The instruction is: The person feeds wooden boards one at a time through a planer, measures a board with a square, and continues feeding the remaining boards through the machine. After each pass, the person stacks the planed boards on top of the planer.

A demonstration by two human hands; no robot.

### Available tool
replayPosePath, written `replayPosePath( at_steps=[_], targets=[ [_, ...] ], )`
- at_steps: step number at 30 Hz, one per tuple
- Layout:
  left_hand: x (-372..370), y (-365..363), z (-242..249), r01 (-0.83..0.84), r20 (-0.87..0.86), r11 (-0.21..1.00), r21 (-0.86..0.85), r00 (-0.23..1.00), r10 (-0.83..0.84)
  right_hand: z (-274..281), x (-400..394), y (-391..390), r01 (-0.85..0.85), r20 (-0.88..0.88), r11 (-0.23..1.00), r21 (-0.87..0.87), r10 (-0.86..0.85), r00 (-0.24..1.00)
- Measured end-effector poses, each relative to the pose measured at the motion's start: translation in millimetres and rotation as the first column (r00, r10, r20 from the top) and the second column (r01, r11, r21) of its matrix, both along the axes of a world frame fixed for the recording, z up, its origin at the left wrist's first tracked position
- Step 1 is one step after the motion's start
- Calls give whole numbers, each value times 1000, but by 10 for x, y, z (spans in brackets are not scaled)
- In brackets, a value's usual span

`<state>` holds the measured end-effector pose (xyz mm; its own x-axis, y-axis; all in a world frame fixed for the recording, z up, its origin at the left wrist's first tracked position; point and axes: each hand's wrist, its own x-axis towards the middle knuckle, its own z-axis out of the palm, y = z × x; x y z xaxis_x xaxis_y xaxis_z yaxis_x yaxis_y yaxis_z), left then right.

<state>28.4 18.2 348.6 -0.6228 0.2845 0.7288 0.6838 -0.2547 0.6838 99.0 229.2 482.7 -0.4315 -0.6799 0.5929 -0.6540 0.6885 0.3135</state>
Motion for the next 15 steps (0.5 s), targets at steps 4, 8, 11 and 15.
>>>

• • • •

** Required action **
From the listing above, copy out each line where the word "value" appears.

** Reply to the task **
- Calls give whole numbers, each value times 1000, but by 10 for x, y, z (spans in brackets are not scaled)
- In brackets, a value's usual span

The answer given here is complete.